TORONTO -- Traders will likely be in a wait-and-see frame of mind this week as they look to some kind of progress from American politicians towards a vital budget compromise that would pull the economy away from a so-called fiscal cliff.

They will also be anxious to see how American retailers fared over the weekend as the holiday retail season got into gear, and the first indication of how the Canadian financial sector performed over the last quarter.

North American stock markets racked up solid gains last week on optimism that American lawmakers can put aside steep ideological differences and come together on a compromise to avoid steep spending cuts and tax increases which would be triggered by the first of the year.

Traders were also encouraged by millions of Americans flocking to shopping malls Thursday night and Friday to scoop up bargains.

The TSX gained 2.82 per cent after falling 2.6 per cent the previous week while the Dow industrials were up 3.34 per cent after losing almost two per cent.

Also supporting markets was a sharp runup in Research In Motion shares (TSX:RIM)(NASDAQ:RIMM). The stock surged $2.38 or 25.8 per cent to 11.61 during the week, with gains concentrated last Thursday after a National Bank Financial analyst upped his share price target. That move came amid rising optimism about RIM's new BlackBerry 10 operating system, which will be unveiled at a Jan. 30 event along with its new line of smartphones. It's viewed as a make or break product launch for Research In Motion.

Negotiations over avoiding the fiscal cliff will likely dominate market sentiment since failure to avoid those tax hikes and spending cuts would represent such a shock to the economy that it would likely go back into recession.

"The markets gave a pass last week because of the (Thanksgiving) holiday and because President Obama was overseas," said Colin Cieszynski, market analyst at CMC Markets Canada.

"Now, they're going to want to see them getting back to work and see signs they are actually working towards a deal and they can get something done by the end of the year. The posturing had better not last long, the markets are going to be right on them I think."

Markets had tumbled in the seven sessions after the Nov. 6 election as the results of the contest left the political status quo largely intact, raising worries that Republicans and Democrats wouldn't be willing to compromise. But sentiment took a positive turn as the initial meetings between the two sides Nov. 16 showed politicians in a more conciliatory mood.

Meanwhile, Royal Bank (TSX:RY) kicks off a string of earnings by the big Canadian banks. It's reporting on Thursday.

Analysts surveyed by Thomson Reuters expect Royal to turn in $1.26 per share of adjusted earnings on $7.4 billion of revenue for the three months ended Oct. 31.

Generally, analysts don't have huge expectations for this quarter amid a slowing Canadian economy and, more particularly, a cooling off of the real estate market, which would impact the money banks make from mortgages.
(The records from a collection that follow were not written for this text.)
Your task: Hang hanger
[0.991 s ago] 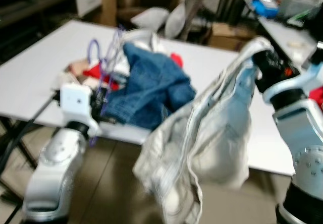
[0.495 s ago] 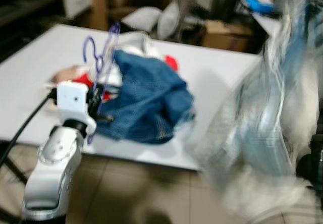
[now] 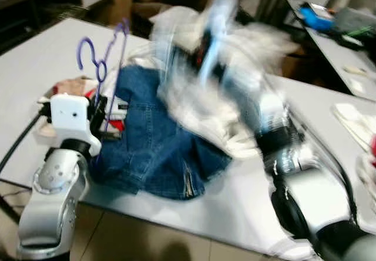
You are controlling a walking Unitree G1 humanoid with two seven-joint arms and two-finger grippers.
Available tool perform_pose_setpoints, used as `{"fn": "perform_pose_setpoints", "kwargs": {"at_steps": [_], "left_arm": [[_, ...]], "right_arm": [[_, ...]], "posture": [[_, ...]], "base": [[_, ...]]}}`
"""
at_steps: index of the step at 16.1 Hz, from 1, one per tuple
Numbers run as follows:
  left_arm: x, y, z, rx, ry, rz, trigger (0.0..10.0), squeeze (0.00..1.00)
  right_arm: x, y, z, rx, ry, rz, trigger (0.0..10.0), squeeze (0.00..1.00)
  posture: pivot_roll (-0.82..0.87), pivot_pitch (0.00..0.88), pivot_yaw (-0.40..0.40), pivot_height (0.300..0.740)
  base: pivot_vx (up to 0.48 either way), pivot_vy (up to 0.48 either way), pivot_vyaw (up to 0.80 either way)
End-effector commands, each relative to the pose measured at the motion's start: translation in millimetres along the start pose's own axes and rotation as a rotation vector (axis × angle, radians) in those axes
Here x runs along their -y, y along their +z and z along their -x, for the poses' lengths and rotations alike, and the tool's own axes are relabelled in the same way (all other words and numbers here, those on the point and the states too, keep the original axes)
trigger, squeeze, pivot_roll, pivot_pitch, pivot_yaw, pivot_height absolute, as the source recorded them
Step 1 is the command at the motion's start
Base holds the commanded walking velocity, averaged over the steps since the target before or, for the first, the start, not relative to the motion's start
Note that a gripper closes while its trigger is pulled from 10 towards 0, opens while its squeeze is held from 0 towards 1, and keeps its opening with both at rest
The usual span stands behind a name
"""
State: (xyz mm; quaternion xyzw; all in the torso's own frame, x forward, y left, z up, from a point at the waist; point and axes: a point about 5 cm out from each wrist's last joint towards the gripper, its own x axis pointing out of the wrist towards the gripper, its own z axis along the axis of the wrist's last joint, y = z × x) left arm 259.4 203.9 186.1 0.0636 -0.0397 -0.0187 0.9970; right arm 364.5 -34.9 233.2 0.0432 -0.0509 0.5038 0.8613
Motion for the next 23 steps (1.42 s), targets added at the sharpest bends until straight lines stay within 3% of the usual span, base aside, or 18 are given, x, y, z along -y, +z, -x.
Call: {"fn": "perform_pose_setpoints", "kwargs": {"at_steps": [1, 5, 6, 8, 11, 14, 17, 21, 23], "left_arm": [[2.0, 2, 0.4, -0.005, 0.016, 0.03, 10.0, 0.0], [-6.6, 3, -3.6, -0.001, 0.035, 0.008, 10.0, 0.0], [-4.8, 2, -6.2, -0.007, 0.018, 0.016, 10.0, 0.0], [-2.2, 3, -7.1, -0.011, 0.004, 0.018, 10.0, 0.0], [-0.5, 3, -6.3, -0.011, -0.007, 0.025, 10.0, 0.0], [-5.5, 5, -6.5, -0.008, -0.007, 0.025, 10.0, 0.0], [-6.9, 10, -6.9, -0.005, -0.021, 0.012, 10.0, 0.0], [-4.5, 17, -10.7, 0.005, -0.061, -0.008, 10.0, 0.0], [-3.4, 17, -10.7, 0.008, -0.069, -0.006, 10.0, 0.0]], "right_arm": [[1.9, -2, 20.9, -0.06, 0.03, 0.053, 10.0, 0.0], [-13.0, -43, 63.4, -0.269, 0.049, 0.017, 10.0, 0.0], [-28.2, -48, 73.9, -0.284, 0.08, -0.004, 10.0, 1.0], [-42.1, -39, 85.7, -0.279, 0.14, 0.013, 10.0, 1.0], [-46.6, -18, 111.6, -0.283, 0.188, 0.029, 10.0, 1.0], [-40.9, 20, 148.9, -0.187, 0.134, 0.014, 10.0, 1.0], [-39.2, 43, 174.6, -0.067, 0.041, 0.004, 10.0, 1.0], [-38.6, 43, 185.3, -0.127, -0.096, 0.051, 10.0, 1.0], [-47.3, 41, 184.4, -0.119, -0.059, 0.029, 10.0, 1.0]], "posture": [[0.11, 0.0, -0.144, 0.74], [0.09, 0.0, -0.11, 0.74], [0.08, 0.0, -0.099, 0.74], [0.08, 0.0, -0.094, 0.74], [0.08, 0.0, -0.092, 0.74], [0.08, 0.0, -0.098, 0.74], [0.08, 0.0, -0.093, 0.74], [0.07, 0.0, -0.08, 0.74], [0.07, 0.0, -0.083, 0.74]], "base": [[0.0, 0.0, 0.0], [0.0, 0.0, 0.0], [0.0, 0.0, 0.0], [0.0, 0.0, 0.0], [0.0, 0.0, 0.0], [0.0, 0.0, 0.0], [0.0, 0.0, 0.0], [0.0, 0.0, 0.0], [0.0, 0.0, 0.0]]}}
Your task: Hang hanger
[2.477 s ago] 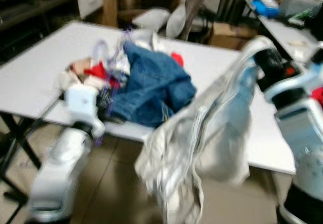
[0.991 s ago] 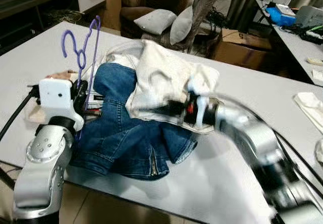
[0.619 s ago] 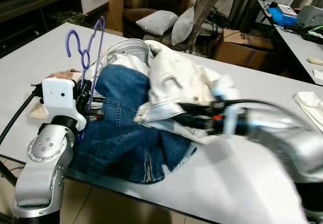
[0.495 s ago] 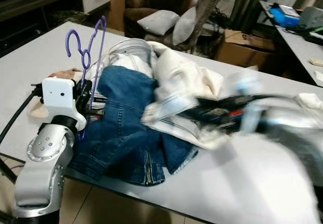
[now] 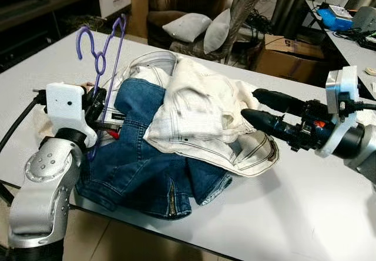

"On the mortgage side you could start to see a bit of a slowdown, even if it doesn't show up in the numbers people will be looking to see if there are any comments on it for going forward," said Cieszynski.

"Some of the earnings may get trimmed a bit as we go forward."

And he doesn't expect the banks to dole out any extra money to shareholders since the big five Canadian banks raised their dividends last quarter.

The rest of the big banks report next week.

Also capturing traders' attention will be the launch of public trading of Canada's oldest company, Hudson's Bay Co. (TSX:HBC) Monday on the Toronto Stock Exchange.

Its return to the public stock market values the retail company at $17 a share, or about $2 billion in total. HBC says it plans to sell a total 21 million shares -- about one-fifth of the company's stock -- raising about $365 million through an initial public offering.

An IPO is a rare and risky move during this volatile time for stock markets, so eyes will be watching to see whether traders believe the company is worth the $17 per share it is asking.

In early trading last week, on a so-called "if and when issued basis," HBC shares ended the week at $16.85 per share.

On the economic front, the major event of the week is the September reading on gross domestic product. Statistics Canada is expected to report the economy grew by 0.1 per cent during the month. Such a reading would translate into the economy growing by 0.9 per cent at an annual rate during the third quarter.

"A sharp deterioration in net exports, slicing more than two (percentage) points from growth, and emerging weakness in housing are expected to weigh on GDP," said BMO Capital Markets senior economist Benjamin Reitzes.

In the U.S., investors will look to October durable goods, the S&P/Case-Shiller home price index and the Conference Board's latest take on consumer confidence on Tuesday.